I am sorry that kat has chosen to leave the debate. All we have here is a discussion of this issue, and I think that with a couple of exceptions, it is actually going quite civilly. With the exception of unnamed assholes, that is. Kat chose to use the term crap, that is unfortunate. But I really wanted to ask her a question based on her response. She equates Native American hunting with spirituality. In fact she calls it a spiritual right. I think she has it wrong. Hunting by Native Americans, for the most part in days gone by, was a survival practice. But they viewed then, as many of them do now, the whole world as a living being. Hence great thanks was shown to the Creator for the bounty provided. And great reverence was shown to the living creature for the sacrifice made to provide sustenance. Many tales of the hunt were told around the lodge fires, bragging type stories that extolled the skill and bravery of the hunter AND the hunted.

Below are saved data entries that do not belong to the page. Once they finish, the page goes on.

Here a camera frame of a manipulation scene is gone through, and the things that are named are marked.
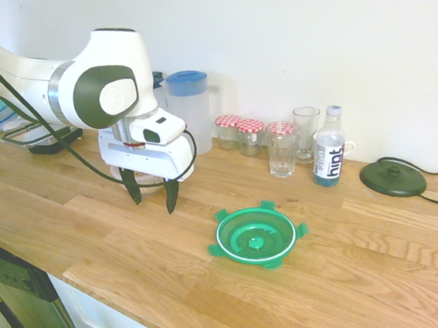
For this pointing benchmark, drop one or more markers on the clear zip bag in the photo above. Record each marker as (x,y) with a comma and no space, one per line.
(9,119)

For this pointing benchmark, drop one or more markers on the hint water bottle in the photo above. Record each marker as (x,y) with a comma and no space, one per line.
(329,161)

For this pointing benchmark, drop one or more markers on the white mug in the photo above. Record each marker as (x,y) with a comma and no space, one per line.
(349,142)

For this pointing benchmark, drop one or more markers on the clear plastic food bowl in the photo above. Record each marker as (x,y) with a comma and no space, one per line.
(151,188)

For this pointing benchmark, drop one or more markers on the black container clear lid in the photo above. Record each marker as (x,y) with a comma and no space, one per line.
(46,147)

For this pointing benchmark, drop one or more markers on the black kettle base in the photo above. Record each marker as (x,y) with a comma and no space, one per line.
(393,183)

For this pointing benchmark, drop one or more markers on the small pitcher dark blue lid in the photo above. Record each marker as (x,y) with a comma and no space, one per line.
(160,96)

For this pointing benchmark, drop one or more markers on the tall clear drinking glass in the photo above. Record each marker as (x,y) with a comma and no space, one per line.
(306,132)

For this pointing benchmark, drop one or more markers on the large pitcher blue lid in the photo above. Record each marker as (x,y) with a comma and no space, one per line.
(194,112)

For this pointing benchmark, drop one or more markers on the glass jar red checkered lid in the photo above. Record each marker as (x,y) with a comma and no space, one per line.
(227,132)
(249,139)
(280,128)

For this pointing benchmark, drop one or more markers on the white cabinet front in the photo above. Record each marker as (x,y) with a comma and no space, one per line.
(102,322)

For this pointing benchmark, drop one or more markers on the stainless steel appliance door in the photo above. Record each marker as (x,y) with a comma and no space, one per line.
(22,291)

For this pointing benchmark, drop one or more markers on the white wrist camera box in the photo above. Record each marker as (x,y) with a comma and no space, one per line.
(161,127)

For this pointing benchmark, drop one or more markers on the nuts pile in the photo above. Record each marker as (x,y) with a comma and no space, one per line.
(149,181)

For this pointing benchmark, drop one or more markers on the faceted glass tumbler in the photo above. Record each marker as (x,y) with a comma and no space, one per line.
(282,161)

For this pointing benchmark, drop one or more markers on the green round container lid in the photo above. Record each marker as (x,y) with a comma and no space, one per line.
(250,242)

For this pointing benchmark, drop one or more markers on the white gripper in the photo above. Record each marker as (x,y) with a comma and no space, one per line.
(152,158)

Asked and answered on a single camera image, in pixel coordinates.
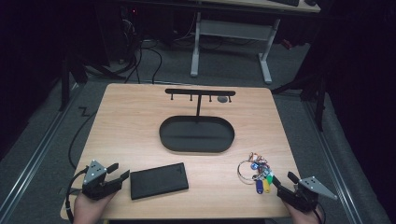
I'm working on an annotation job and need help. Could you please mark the black metal stand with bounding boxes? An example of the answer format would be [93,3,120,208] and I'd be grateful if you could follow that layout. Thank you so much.
[58,50,92,112]
[270,73,329,133]

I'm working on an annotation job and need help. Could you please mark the dark computer tower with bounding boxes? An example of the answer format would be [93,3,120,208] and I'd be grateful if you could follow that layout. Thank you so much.
[96,5,145,64]

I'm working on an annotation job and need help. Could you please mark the black looped floor cables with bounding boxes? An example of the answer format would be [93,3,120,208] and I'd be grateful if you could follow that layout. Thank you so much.
[123,37,163,85]

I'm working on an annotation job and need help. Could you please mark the black key stand with tray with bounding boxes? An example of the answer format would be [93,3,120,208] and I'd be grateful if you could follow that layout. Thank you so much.
[159,88,236,154]

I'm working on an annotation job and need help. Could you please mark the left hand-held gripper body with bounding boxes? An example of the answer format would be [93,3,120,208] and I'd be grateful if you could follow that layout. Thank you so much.
[81,160,123,201]

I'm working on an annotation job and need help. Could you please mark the grey tape strip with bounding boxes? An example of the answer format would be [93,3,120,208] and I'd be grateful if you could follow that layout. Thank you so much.
[58,187,78,196]

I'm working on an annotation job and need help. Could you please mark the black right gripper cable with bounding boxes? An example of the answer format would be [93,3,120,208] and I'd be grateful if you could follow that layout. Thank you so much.
[312,203,327,224]

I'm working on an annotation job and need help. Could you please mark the black keyboard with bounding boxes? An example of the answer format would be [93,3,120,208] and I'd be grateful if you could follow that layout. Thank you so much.
[269,0,301,7]

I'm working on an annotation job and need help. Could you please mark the key bunch with coloured tags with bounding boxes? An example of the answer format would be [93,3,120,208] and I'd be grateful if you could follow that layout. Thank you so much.
[236,151,275,195]

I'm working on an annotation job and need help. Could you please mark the person's left hand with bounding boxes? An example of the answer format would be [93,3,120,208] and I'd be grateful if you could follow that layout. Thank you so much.
[72,190,118,224]

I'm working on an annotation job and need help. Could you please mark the black floor cable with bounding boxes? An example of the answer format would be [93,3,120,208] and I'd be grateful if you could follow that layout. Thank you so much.
[67,109,99,171]

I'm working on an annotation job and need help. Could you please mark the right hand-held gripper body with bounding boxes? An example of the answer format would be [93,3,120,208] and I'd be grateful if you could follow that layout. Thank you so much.
[277,175,338,214]

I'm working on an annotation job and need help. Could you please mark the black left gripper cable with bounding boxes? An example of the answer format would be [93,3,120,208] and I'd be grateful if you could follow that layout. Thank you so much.
[64,165,90,224]

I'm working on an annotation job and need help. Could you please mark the person's right hand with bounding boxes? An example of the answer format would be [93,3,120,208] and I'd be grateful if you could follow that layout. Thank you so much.
[284,203,324,224]

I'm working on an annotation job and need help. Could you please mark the white-legged desk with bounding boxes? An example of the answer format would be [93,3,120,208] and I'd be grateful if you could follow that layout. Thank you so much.
[190,0,321,85]

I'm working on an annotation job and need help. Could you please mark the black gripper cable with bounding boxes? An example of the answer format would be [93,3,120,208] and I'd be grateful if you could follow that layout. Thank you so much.
[64,165,90,224]
[312,203,327,224]

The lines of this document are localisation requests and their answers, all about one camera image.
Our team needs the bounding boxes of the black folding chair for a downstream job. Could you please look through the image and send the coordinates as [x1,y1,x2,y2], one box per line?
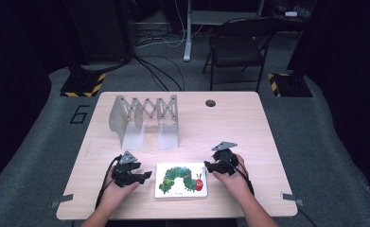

This is really not so different from the hunters that I hunt with. We enjoy the hunt, we talk of the skill required to be successful against wily prey, and we waste nothing of the kill. I don't have a single fish mount, or deer mount in my home. I have never felt the need. I do have hides that I have tanned. I have always wanted to get into buckskinning, so I save them. Unfortunately I don't have the time for another hobby so I will likely give the hides to my nephew who is into this sort of thing. But I start to digress.

With regard to the above paragraph, my point is that the aims of the hunters that I hunt with and the Native American hunters is not different. There is a difference in the spirituality involved, but not the reverence. I have learned much of my hunting ethic from the practices of several different tribes of Native Americans. Hunting, in and of itself, is not wrong. But hunting for no purpose but to kill, and with no respect for the creature whose life you take is simply slaughter. The near destruction of the buffalo, and the extinction of the passenger pigeon, are examples of what happens when values and ethics disappear from hunting. And finally, Native American hunting is not purer, or more OK, than any other. You either buy that hunting can be OK or you don't.

With regard to education, I strongly support more, not less. I believe that if a state is going to pass laws that allow weapons to be carried in public places, then training equivalent to what a law enforcement officer must go through to carry should be mandatory.

And as truly sorry as I am for ljc's friends, I still must make this observation. Anyone who fires at a noise in the field or in the home or in public without having exactly identified what it is that s/he is going to discharge a lethal projectile at is guilty of manslaughter. I would never, ever, fire any of my weapons without having positively id'ed the target. Never, never, ever fire at a sound.

I am very sorry for the loss that this family is going through.